The problem
Every manual step in a localization pipeline is a delay and a failure point. A string that must be exported by a developer, sent to a project manager, submitted to a translation platform, downloaded, checked for format errors, and imported back into the codebase takes days. At 30 locales, this is not days. It is weeks, and it happens every release.
The failure modes are predictable: strings exported from the wrong branch, format validation errors discovered after submission, TM pre-translation applied inconsistently, delivery committed to the wrong location. These are not human errors; they are process design errors. A process designed around manual steps will fail at the points where humans touch it.
Most of the effort in a typical localization project is coordination, not translation. Submission tracking, status checking, reminder emails, format debugging: none of this produces a translated string. Automation removes it from the critical path.
How we approach it
We map the existing workflow before we automate anything. Where are the handoffs? Where do strings wait? Where do errors consistently appear? The goal is to understand the current process well enough to design the automated replacement, not to apply a template.
We use n8n for workflow orchestration because it connects to the widest range of localization and development tooling (Crowdin, Phrase, Lokalise, Transifex, GitHub, GitLab, Figma, various CMS APIs) and produces workflows that are auditable and modifiable by the client after delivery. The workflow is not a black box you have to ask us to change.

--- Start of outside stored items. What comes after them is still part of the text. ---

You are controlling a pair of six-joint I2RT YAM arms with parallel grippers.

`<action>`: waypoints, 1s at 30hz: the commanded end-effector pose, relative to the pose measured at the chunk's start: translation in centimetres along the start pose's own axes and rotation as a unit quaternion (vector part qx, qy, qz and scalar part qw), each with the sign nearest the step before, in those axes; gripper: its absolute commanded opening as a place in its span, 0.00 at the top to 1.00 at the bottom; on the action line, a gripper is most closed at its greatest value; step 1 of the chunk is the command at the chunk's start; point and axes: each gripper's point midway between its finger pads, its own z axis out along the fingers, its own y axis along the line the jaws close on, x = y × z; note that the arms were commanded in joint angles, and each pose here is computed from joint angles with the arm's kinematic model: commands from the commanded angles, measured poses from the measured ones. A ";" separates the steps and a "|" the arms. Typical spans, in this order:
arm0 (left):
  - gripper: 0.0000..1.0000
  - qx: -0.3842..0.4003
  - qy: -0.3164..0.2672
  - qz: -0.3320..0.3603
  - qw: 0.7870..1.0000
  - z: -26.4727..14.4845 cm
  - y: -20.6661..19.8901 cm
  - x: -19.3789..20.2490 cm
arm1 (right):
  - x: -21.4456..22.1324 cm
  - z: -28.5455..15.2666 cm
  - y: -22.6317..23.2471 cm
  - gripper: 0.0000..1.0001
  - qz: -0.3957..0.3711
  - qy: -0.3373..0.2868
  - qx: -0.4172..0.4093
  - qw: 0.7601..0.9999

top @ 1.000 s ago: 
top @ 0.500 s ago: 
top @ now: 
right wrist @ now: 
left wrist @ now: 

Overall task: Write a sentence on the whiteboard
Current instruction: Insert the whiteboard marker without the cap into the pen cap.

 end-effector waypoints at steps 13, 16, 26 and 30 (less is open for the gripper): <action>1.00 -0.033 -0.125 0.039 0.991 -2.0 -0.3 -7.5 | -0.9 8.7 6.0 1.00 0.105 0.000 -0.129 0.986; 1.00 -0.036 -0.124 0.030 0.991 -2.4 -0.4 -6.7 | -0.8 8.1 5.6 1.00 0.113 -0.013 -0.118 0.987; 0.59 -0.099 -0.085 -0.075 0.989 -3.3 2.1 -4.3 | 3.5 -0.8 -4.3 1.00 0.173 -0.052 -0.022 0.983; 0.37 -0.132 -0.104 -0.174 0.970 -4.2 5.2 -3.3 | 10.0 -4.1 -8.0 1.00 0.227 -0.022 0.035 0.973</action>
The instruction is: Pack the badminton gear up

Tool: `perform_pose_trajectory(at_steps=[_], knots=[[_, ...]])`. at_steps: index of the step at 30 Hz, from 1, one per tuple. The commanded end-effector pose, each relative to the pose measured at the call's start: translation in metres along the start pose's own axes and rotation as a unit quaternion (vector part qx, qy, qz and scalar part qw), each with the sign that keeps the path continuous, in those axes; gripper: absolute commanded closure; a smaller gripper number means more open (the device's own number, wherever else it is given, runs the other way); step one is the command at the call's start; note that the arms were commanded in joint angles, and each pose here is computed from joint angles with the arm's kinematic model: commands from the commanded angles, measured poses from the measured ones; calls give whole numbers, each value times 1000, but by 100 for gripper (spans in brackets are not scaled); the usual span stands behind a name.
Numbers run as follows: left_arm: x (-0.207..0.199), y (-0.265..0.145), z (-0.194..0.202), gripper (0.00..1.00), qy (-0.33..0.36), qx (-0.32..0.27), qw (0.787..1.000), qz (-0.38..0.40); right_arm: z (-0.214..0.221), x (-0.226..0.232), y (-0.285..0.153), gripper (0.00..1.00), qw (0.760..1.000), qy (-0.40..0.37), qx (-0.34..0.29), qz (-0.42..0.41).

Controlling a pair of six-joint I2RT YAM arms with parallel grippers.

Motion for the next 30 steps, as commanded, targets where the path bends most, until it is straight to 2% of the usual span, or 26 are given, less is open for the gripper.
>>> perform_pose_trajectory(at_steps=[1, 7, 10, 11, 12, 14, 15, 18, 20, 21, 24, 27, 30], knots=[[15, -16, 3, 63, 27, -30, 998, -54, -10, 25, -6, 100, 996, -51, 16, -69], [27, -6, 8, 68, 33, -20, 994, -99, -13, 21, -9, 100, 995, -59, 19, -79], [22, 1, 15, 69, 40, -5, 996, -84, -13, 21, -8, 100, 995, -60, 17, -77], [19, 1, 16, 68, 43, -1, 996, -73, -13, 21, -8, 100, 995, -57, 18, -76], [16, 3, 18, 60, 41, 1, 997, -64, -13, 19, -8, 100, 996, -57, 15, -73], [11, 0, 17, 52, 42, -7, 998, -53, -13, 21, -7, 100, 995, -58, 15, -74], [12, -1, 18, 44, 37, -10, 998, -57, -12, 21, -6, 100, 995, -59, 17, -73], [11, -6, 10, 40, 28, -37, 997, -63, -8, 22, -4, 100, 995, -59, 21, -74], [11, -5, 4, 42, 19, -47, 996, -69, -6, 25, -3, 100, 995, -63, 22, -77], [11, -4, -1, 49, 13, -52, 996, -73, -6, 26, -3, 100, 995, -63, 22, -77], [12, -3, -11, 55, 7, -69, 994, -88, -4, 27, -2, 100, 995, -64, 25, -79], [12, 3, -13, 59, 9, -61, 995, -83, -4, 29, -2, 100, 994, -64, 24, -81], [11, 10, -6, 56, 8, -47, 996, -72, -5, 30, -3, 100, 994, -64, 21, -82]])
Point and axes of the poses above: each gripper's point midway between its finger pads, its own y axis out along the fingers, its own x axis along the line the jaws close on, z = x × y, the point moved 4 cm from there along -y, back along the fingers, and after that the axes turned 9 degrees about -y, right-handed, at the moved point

We build exception handling explicitly. Automated pipelines fail; the question is whether they fail loudly or silently. Our pipelines send structured alerts (to Slack, email, or whatever your team monitors) when something goes wrong, with enough context to diagnose and correct. A string that failed validation and was routed to human review is not a failure; it is the pipeline working as designed.
Quality gates are part of the automation design, not an add-on. Every batch that passes through the pipeline goes through structured QA checks before it reaches reviewers or production. This catches format errors, missing translations, and terminology violations before they become visible problems.